Parmi les favoris, le duo Van der Poel et Pogacar attire les regards: leur technique, leur polyvalence et leur expérience sur les montées et les longues lignes droites font d’eux des prétendants logiques à l’arrivée en peloton serré, près des premières places.
Mais côté tricolore, l’épreuve demeure un défi: malgré des saisons solides, les coureurs français peinent à s’imposer sur ce genre de course qui unit endurance extrême et choix tactiques millimétrés.

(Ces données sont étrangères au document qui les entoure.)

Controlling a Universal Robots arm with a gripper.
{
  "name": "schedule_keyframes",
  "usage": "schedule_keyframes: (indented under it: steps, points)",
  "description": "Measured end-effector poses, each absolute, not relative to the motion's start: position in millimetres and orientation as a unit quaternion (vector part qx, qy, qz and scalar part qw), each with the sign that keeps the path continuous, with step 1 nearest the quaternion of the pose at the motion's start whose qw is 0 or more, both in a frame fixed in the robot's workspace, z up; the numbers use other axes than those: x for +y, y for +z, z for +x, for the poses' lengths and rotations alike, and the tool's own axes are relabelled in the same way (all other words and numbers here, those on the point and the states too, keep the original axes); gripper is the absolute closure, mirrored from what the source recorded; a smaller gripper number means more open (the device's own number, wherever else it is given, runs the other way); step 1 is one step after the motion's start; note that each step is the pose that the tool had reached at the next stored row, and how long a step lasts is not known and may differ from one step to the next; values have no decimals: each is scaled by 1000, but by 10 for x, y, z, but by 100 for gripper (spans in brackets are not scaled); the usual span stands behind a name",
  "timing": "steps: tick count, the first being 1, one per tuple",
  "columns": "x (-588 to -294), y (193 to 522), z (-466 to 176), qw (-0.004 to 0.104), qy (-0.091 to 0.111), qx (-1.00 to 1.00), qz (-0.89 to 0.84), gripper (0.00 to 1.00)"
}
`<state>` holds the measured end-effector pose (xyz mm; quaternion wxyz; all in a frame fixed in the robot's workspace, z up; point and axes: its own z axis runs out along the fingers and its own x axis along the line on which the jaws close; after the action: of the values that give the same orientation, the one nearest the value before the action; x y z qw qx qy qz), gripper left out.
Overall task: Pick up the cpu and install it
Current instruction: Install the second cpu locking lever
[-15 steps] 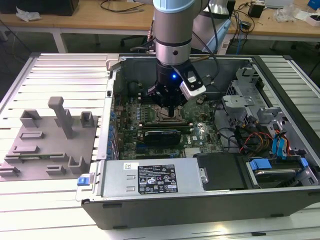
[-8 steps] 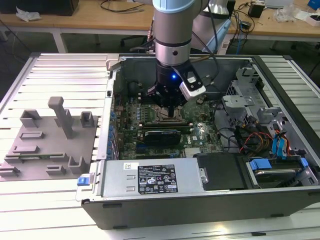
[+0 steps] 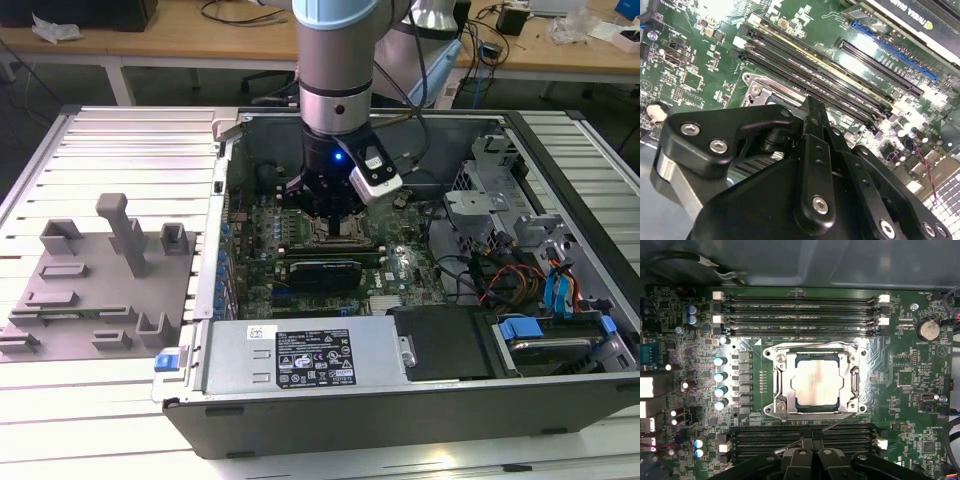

Pourquoi les tricolores peinent sur les monuments
Plusieurs raisons expliquent ce manque de résonance des Bleus sur les monuments.
La longueur farouche, le vent et les montées finales qui exigent une gestion parfaite des ressources obligent les équipes à aligner des plans précis et des relais efficaces; sur ce terrain, les formations françaises, aussi solides soient-elles, n’alignent pas toujours les combinaisons gagnantes face à des structures dominantes du circuit.
Néanmoins, des signes d’optimisme pointent: une génération émergente, des cadres expérimentés et des approches techniques plus ciblées laissent entrevoir une progression dans les éditions à venir, avec l’espoir d’un vrai coup d’éclat sur l’un des monuments.